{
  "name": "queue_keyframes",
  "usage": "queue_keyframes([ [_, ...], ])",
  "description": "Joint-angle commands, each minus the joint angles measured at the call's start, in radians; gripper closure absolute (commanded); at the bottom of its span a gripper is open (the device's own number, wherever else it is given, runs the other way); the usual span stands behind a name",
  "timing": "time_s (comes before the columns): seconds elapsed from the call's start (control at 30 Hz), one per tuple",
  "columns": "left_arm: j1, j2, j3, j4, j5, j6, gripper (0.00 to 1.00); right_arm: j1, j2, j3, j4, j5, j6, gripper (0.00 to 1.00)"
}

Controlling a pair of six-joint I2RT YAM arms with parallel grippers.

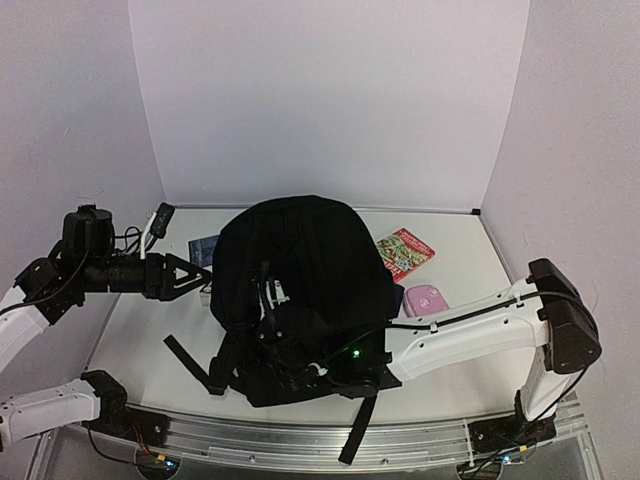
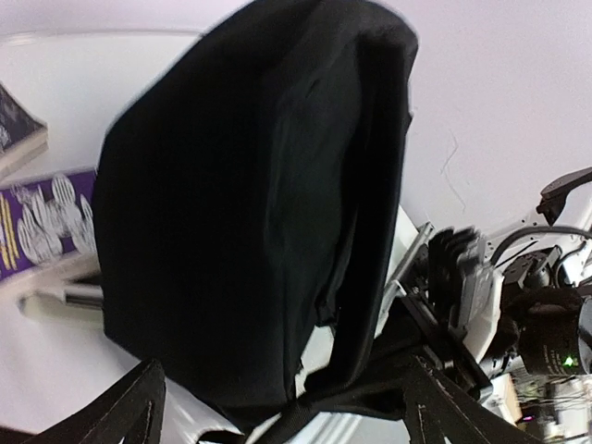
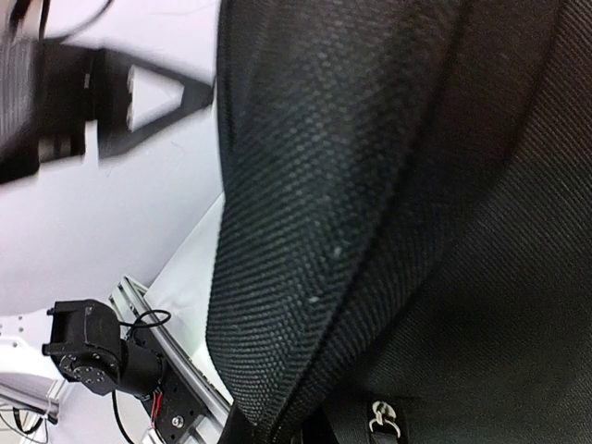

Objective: Pack the student bag
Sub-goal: Unzip the student bag at the center of the board.

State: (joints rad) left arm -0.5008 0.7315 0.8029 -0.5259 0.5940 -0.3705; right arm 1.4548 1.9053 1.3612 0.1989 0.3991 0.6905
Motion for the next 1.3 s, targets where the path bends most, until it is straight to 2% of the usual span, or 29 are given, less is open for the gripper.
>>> queue_keyframes([
  [0.0, -0.005, -0.035, -0.077, -0.006, 0.066, -0.109, 0.11, 0.006, -0.053, -0.023, 0.041, 0.071, 0.088, 1.00],
  [0.23, -0.008, -0.044, -0.139, 0.067, 0.163, -0.191, 0.12, 0.006, -0.085, -0.071, 0.082, 0.087, 0.150, 1.00],
  [0.43, -0.019, -0.031, -0.170, 0.043, 0.205, -0.173, 0.13, 0.005, -0.101, -0.087, 0.098, 0.100, 0.199, 1.00],
  [0.57, -0.038, -0.039, -0.208, 0.085, 0.225, -0.187, 0.16, -0.004, -0.100, -0.083, 0.102, 0.113, 0.226, 1.00],
  [0.77, -0.075, 0.006, -0.214, 0.102, 0.164, -0.183, 0.21, -0.010, -0.099, -0.063, 0.116, 0.114, 0.213, 1.00],
  [1.0, -0.213, 0.087, -0.213, 0.190, 0.058, -0.192, 0.25, -0.019, -0.095, -0.050, 0.120, 0.120, 0.205, 1.00],
  [1.2, -0.252, 0.106, -0.219, 0.231, -0.015, -0.177, 0.43, -0.022, -0.095, -0.051, 0.124, 0.110, 0.207, 1.00],
  [1.27, -0.257, 0.133, -0.213, 0.237, -0.034, -0.166, 0.44, -0.022, -0.096, -0.053, 0.129, 0.103, 0.208, 1.00],
])
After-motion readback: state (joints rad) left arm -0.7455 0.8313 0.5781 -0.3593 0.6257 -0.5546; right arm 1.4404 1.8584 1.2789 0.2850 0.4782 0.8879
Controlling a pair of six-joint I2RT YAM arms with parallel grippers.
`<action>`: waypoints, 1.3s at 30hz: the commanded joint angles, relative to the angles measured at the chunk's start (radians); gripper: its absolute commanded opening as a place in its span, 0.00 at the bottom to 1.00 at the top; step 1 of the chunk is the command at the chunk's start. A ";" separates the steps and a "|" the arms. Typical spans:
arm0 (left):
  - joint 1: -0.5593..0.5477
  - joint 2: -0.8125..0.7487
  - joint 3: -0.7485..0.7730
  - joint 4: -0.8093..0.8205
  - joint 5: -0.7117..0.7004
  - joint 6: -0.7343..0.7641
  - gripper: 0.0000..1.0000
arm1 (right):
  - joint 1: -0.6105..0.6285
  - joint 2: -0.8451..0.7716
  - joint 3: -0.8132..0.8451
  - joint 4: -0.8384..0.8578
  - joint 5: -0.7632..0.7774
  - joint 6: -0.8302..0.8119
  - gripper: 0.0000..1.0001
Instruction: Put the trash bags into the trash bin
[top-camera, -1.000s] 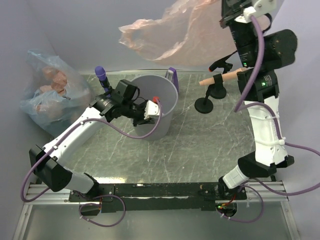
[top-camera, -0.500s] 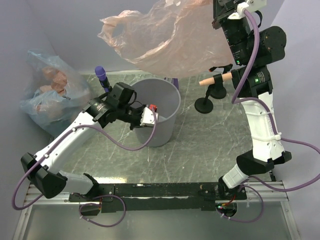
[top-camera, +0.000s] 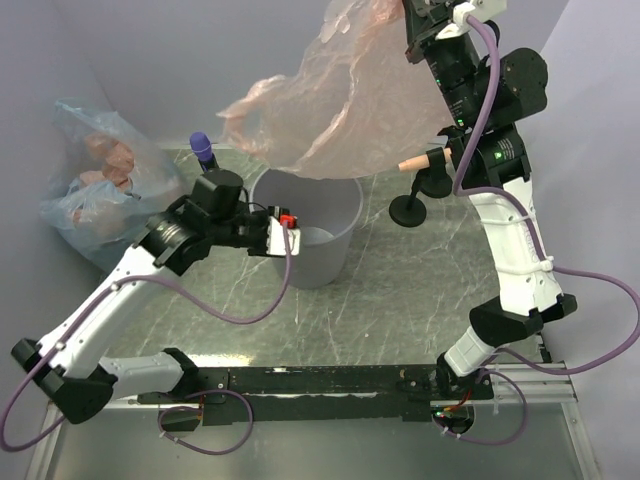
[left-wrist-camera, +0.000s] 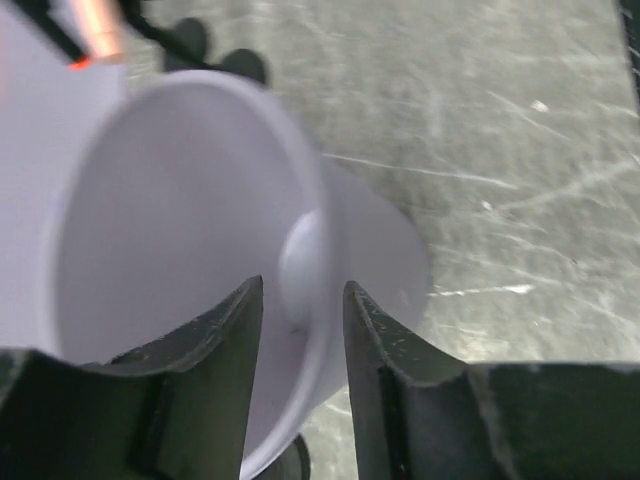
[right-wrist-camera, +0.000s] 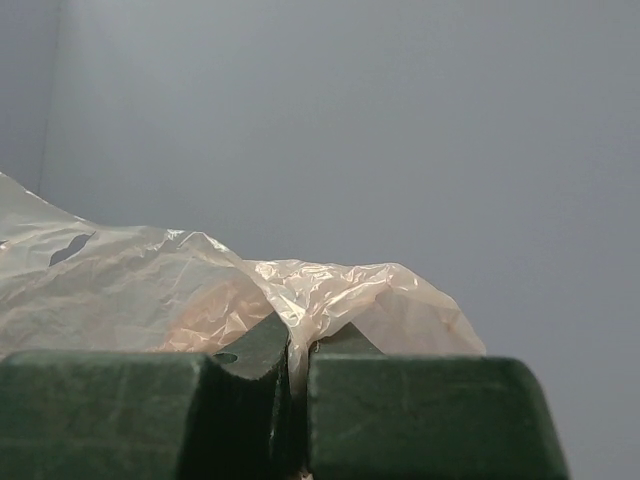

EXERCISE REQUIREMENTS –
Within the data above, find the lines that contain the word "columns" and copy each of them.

EXERCISE ANSWER –
  "timing": "time_s (comes before the columns): seconds elapsed from the call's start (control at 30 Hz), one per tuple",
  "columns": "left_arm: j1, j2, j3, j4, j5, j6, gripper (0.00 to 1.00); right_arm: j1, j2, j3, j4, j5, j6, gripper (0.00 to 1.00)"

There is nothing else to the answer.